INTERACTIONS (physique) Interaction nucléaire forte
L' interaction nucléaire forte, longtemps inaccessible, est responsable de la cohésion des divers noyaux atomiques. Sa compréhension a nécessité l'usage d'accélérateurs de particules, seuls outils capables de sonder la matière jusqu'à l'échelle où elle joue un rôle dominant. Sa description actuelle se fonde sur la théorie quantique des champs de quarks et de gluons.
La théorie de Yukawa et les mésons
En 1921, James Chadwick propose, à partir d'observations des collisions entre des rayons α et des noyaux atomiques, l'existence d'une force extrêmement intense. La description de cette force pose dès le départ une quantité de problèmes aux théoriciens, en particulier tant que l'existence et la nature du neutron ne sont pas solidement établies. En 1932, Werner Heisenberg propose une première théorie quantique (mais non relativiste) de ces nouvelles interactions intranucléaires sur la base d'échanges d'électrons ayant pour effet de créer un potentiel attractif de très courte portée entre les protons d'un noyau. Il reconnaît, de plus, que cette nouvelle force doit agir de façon comparable entre des neutrons ou entre des protons.
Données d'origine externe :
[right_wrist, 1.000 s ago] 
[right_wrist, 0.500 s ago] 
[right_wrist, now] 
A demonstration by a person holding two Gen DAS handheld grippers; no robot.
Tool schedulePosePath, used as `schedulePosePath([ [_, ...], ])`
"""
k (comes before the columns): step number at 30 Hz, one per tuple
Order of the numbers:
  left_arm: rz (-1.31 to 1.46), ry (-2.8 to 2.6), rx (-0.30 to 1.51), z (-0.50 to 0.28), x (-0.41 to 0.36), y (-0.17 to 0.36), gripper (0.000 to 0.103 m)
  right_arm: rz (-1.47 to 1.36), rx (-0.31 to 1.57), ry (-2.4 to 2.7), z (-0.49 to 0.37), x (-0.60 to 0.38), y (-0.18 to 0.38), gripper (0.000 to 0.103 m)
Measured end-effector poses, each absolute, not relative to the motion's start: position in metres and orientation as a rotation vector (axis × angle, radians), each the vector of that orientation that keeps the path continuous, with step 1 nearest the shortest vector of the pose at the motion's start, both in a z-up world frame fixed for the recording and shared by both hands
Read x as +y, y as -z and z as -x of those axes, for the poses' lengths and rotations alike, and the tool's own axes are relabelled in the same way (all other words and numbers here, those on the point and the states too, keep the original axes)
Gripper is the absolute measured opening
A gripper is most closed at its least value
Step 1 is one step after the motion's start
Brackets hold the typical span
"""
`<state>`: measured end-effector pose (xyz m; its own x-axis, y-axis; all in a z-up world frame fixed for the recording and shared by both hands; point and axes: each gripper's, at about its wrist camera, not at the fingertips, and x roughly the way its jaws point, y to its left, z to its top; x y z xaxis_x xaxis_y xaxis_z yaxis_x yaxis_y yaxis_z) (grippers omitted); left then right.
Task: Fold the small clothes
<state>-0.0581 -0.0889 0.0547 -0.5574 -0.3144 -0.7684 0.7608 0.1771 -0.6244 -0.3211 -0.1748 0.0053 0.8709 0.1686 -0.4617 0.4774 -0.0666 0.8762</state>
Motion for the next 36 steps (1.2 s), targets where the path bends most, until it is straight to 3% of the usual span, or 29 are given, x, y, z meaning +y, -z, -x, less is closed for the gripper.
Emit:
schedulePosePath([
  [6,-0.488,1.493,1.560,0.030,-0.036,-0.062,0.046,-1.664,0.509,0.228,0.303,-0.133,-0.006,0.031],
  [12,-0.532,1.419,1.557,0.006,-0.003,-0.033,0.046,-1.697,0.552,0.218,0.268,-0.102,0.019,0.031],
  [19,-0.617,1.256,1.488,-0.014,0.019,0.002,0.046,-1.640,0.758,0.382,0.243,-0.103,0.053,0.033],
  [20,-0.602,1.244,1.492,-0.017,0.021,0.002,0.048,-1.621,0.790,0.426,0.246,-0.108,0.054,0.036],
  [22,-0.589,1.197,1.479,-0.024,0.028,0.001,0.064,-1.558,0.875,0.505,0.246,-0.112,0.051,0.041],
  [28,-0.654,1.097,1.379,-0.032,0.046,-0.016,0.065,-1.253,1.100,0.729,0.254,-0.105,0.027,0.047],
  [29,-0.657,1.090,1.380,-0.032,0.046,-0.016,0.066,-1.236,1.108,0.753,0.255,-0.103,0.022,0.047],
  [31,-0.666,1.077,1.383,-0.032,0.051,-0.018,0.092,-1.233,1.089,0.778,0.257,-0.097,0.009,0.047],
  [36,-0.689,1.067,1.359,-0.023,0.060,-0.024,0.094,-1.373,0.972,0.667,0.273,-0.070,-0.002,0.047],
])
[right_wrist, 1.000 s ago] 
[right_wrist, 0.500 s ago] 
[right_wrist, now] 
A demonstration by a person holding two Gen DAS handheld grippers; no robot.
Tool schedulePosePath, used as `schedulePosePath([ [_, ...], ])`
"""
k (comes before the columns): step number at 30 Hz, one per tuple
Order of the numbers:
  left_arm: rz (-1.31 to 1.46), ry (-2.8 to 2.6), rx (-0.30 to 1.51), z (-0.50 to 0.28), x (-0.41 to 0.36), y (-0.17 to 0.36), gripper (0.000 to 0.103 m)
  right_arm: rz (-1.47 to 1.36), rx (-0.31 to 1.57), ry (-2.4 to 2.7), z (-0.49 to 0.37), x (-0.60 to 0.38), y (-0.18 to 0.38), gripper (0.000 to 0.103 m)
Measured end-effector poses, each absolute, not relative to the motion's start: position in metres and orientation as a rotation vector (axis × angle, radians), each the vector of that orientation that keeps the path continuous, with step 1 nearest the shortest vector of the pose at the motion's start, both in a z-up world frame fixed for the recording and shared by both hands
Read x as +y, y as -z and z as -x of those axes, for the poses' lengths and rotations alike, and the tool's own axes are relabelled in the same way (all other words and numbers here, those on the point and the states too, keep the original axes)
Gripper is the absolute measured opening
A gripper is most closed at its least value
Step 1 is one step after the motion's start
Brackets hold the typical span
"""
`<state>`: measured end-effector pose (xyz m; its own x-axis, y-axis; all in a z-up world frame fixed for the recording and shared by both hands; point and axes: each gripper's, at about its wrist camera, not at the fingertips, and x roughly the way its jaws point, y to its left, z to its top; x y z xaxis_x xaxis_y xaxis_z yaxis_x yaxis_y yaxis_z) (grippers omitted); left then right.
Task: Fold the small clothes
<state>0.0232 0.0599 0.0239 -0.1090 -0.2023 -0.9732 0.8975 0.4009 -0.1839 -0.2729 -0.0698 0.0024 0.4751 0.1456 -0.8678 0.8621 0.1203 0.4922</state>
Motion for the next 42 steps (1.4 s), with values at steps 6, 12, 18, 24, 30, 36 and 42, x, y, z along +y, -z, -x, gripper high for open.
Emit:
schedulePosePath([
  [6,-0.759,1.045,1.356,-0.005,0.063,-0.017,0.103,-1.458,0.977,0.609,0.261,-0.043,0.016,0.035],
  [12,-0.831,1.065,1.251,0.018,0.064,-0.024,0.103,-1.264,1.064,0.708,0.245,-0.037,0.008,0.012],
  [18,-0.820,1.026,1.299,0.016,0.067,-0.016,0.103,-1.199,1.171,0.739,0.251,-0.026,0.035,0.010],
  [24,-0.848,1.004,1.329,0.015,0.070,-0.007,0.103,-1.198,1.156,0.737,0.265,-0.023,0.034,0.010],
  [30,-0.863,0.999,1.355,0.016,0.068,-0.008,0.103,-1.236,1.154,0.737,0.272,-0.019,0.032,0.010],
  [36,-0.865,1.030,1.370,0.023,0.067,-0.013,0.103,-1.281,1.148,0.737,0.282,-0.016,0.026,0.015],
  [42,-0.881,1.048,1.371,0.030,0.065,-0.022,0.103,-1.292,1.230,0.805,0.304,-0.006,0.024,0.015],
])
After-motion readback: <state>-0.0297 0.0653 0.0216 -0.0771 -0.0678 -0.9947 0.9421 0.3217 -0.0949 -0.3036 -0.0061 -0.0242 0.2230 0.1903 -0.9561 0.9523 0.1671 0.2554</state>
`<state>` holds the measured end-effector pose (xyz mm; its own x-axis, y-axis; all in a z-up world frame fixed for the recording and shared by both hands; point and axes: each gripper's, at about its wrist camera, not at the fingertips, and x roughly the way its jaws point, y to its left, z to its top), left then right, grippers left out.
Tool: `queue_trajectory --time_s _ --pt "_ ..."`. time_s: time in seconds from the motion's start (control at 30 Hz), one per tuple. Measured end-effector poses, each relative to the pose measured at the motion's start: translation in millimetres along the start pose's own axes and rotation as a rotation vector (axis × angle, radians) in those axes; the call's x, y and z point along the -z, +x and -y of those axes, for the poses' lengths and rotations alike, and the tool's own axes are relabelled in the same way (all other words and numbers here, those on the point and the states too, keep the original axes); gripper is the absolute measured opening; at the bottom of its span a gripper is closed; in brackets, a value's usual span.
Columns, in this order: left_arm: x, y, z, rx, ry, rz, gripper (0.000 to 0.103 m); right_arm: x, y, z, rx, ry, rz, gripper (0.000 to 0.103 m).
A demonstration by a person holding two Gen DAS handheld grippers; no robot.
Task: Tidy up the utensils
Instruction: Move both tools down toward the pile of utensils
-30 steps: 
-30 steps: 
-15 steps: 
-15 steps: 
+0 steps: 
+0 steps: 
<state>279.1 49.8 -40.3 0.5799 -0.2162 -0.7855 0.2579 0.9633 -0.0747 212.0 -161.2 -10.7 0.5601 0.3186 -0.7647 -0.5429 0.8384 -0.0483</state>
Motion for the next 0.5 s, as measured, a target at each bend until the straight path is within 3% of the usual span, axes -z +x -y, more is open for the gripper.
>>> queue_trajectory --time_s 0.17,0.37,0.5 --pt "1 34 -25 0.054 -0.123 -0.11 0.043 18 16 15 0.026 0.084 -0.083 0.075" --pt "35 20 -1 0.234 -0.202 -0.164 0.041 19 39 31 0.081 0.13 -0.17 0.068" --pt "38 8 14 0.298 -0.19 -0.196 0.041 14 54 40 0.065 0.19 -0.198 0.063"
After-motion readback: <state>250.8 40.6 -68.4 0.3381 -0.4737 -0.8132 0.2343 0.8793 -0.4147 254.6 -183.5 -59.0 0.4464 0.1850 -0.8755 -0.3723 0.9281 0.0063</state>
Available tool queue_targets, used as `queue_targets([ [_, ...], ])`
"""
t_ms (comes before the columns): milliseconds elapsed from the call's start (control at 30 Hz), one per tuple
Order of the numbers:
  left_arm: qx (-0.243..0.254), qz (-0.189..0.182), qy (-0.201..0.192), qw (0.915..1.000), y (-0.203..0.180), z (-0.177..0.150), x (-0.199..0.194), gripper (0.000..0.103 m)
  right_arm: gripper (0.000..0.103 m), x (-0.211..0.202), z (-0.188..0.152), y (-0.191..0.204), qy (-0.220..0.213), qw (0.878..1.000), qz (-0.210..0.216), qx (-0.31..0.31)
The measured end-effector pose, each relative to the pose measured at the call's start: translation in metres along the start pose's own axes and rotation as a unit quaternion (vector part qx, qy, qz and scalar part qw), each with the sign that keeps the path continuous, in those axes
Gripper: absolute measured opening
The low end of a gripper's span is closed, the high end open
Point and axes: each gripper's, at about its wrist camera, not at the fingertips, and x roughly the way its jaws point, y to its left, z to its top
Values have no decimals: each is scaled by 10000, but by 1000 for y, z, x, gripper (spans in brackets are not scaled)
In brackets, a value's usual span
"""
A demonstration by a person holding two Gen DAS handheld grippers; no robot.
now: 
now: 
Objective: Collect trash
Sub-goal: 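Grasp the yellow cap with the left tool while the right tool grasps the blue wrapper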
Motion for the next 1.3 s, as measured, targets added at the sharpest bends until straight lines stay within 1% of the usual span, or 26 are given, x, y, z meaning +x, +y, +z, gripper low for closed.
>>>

Mais Heisenberg, comme la plupart des physiciens mystifiés par les étranges propriétés de la désintégration bêta, considère le neutron comme un état lié d'un proton et d'un électron et ne sépare pas les phénomènes dus à l'interaction forte de ceux dus à la radioactivité.
En 1934, le jeune physicien japonais Hideki Yukawa propose de décrire l'interaction nucléaire forte entre les nucléons comme un champ quantifié en nouvelles particules, les mésons. Selon sa théorie, ce champ quantique a les caractéristiques mathématiques du potentiel scalaire utilisé en électrodynamique. Comme l'échange de photons exprime l'interaction électromagnétique entre des particules chargées, l'échange de mésons (plus tard appelés π) induit les forces attractives entre les nucléons (les protons et les neutrons). Sur la base de la portée des interactions, Yukawa estime que la masse des mésons est environ 200 fois supérieure à celle des électrons. L'idée est rapidement prise au sérieux et, dans les années qui suivent, divers physiciens affinent et complètent ce modèle, prédisant, par exemple, que les mésons se désintègrent spontanément en deux photons s'ils sont neutres électriquement, en un électron et un neutrino s'ils portent une charge. Les mésons π furent effectivement découverts en 1947 au cours des campagnes d'étude des rayons cosmiques. En effet, les détecteurs placés dans des observatoires situés à haute altitude permirent d'analyser les traces des nombreuses particules plus ou moins éphémères issues des collisions sur les atomes atmosphériques des protons de haute énergie venant du cosmos. Des collisions semblables furent bientôt provoquées par l'utilisation de cyclotrons et synchrotrons toujours plus puissants construits aux États-Unis, puis en Europe, dans les années 1950-1970.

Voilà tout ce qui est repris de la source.